ScreenScraping with ServerXMLHttp

By Peter A. Bromberg, Ph.D.

Peter Bromberg

ScreenScraping, or the process of grabbing content from another site, stripping out only what you want, and then displaying it in your own site, is a highly frowned-upon, although often used practice. I don't want to get into the ethical and copyright issues involved here, that's something each individual will have to take into consideration.

With the arrival of MSXML3, Microsoft has provided the web developer with a server-safe, high load tool called the ServerXMLHttp object. Its use is relatively simple. In this short article I'll demonstrate how to grab weather information from a public weather site based on a specific zip code, strip out a small portion of it (eliminating all the ads and other extraneous content) and then display this in your own page.



Basically ServerXMLHttp is an http GET/POST component with some major added advantages in that unlike XMLHTTP, it does not rely on WinInet for HTTP. ServerXMLHTTP uses a new HTTP client stack. Designed for server applications, this "server-safe" subset of WinInet offers the following advantages.

reliability
The HTTP client stack offers longer uptimes. WinInet features that are not critical for server applications, such as URL caching, auto-discovery of proxy servers, HTTP/1.1 chunking, offline support, and support for Gopher and FTP (File Transfer Protocol) protocols are not included in the new HTTP subset.
security
The HTTP client stack enforces that a user-specific state cannot be shared with another user's session. Note that ServerXMLHTTP does not provide support for certificates.
The maximum number of instances that can exist simultaneously within a single process is 5,460. A similar limitation applies to the XMLHTTP component. However, other factors, such as available memory, CPU processing capacity, or available socket connections can further limit the number of instances that can be active simultaneously. Developers can partition the server application into multiple processes if this limit becomes a bottleneck.

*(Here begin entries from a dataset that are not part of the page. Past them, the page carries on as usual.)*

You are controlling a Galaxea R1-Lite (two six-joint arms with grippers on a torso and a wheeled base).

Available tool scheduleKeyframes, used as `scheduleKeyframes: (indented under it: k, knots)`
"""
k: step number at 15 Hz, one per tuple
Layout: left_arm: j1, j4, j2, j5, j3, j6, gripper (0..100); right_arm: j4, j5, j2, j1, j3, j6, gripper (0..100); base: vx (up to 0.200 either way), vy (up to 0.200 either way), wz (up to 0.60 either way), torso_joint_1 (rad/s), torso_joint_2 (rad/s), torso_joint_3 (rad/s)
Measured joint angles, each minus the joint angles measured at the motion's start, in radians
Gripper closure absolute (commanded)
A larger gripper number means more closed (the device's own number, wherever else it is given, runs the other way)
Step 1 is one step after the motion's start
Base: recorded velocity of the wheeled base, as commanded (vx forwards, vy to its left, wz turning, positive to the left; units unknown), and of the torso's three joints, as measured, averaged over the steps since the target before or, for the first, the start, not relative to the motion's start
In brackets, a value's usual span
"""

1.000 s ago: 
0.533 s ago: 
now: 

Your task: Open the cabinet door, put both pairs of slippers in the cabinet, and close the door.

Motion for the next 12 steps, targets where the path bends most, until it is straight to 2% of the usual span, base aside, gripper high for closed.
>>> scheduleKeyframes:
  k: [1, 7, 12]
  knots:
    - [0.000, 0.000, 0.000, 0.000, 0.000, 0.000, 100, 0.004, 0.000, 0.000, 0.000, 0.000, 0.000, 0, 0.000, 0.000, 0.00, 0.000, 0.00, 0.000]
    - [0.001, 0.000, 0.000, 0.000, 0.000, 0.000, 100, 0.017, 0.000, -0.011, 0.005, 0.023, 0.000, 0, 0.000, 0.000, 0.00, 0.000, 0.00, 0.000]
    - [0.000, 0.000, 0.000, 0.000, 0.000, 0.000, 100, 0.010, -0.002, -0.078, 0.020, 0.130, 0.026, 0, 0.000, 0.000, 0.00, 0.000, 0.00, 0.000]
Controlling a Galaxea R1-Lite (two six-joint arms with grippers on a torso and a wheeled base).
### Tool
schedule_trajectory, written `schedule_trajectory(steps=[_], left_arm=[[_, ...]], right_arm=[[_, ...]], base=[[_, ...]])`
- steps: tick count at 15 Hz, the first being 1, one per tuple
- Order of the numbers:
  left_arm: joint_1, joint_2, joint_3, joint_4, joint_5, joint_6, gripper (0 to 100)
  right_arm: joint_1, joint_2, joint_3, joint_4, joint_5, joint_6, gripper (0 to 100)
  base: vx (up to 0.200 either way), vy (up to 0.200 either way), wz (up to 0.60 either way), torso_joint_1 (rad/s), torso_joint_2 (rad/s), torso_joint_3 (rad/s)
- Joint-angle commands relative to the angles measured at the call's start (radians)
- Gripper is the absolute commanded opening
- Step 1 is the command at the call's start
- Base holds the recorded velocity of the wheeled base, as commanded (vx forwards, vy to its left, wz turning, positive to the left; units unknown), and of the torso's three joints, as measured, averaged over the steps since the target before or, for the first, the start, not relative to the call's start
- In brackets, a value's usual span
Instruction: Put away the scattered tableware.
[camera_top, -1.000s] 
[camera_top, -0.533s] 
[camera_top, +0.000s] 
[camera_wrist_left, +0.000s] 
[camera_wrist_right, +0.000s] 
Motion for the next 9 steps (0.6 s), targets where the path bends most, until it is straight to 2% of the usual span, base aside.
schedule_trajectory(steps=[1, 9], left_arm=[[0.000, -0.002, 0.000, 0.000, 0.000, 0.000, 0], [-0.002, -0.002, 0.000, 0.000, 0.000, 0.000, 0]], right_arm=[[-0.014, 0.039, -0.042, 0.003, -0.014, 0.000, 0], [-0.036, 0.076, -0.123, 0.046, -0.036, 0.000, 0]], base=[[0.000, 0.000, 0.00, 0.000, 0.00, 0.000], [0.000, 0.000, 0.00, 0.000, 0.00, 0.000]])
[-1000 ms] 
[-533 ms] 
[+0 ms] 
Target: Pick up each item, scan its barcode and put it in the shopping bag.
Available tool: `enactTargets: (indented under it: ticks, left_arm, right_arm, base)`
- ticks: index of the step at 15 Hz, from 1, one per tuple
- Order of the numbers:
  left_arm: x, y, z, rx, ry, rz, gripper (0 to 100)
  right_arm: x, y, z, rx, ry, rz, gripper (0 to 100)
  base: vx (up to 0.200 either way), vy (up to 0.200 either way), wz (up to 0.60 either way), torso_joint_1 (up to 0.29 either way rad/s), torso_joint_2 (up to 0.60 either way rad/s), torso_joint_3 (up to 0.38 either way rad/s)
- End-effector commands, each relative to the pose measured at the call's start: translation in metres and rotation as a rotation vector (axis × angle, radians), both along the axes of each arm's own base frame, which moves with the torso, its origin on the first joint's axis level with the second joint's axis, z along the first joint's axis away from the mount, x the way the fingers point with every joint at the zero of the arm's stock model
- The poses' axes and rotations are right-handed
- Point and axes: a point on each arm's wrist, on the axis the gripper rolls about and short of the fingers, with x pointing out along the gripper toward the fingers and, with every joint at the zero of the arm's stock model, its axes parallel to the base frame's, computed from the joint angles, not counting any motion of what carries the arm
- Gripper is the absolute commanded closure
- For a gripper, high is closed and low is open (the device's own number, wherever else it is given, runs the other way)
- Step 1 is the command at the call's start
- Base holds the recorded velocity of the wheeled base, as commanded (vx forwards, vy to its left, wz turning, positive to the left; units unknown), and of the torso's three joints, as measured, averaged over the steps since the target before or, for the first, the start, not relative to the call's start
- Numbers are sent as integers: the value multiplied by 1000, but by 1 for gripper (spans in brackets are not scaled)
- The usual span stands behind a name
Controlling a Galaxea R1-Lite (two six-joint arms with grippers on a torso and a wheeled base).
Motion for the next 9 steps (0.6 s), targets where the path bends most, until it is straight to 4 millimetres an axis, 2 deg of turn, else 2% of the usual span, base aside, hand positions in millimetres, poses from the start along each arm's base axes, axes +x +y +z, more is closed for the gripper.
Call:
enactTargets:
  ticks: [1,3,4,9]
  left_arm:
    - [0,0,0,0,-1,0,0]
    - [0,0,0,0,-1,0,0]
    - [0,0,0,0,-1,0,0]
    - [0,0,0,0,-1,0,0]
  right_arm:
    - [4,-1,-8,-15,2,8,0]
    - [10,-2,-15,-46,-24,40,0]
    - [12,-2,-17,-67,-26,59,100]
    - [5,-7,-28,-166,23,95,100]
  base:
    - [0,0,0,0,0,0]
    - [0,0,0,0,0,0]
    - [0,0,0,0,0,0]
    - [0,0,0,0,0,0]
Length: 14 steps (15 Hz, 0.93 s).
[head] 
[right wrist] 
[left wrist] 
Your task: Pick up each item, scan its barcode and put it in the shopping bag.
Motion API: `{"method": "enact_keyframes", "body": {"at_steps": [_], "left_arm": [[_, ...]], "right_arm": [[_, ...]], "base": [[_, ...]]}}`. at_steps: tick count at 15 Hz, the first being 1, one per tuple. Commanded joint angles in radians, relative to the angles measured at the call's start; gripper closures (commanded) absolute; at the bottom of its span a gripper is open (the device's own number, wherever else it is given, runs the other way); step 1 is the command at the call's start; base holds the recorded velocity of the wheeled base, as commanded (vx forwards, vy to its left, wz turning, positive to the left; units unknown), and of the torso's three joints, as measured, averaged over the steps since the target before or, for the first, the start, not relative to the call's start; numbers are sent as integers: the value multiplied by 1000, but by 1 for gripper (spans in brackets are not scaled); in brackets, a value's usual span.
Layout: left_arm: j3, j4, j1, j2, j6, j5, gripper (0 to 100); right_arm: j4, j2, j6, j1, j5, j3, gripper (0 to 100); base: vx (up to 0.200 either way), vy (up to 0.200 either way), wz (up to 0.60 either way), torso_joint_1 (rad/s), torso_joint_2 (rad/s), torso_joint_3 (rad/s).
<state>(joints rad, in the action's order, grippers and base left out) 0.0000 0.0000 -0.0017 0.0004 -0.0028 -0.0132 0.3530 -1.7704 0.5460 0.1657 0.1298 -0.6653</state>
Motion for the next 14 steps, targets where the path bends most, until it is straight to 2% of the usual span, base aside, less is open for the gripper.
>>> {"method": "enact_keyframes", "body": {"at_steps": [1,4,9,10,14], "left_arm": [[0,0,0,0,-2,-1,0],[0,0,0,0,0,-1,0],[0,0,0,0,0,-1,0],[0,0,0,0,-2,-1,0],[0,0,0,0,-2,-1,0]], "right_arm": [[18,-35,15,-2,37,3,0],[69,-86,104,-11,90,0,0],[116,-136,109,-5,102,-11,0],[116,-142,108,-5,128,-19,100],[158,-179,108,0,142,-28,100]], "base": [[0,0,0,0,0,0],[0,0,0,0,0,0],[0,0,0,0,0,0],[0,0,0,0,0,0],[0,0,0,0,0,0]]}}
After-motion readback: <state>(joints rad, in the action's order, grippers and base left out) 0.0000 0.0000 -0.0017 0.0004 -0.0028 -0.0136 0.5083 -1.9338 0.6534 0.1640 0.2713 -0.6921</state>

The open method makes the connection between servers and the send method sends the request.

You can read the response using one of four properties.

responseBody
responseStream
responseText
responseXML


With ServerXMLHTTP, the usual sequence is to call open, set any custom header information through setRequestHeader, send, and then check one of the four response properties.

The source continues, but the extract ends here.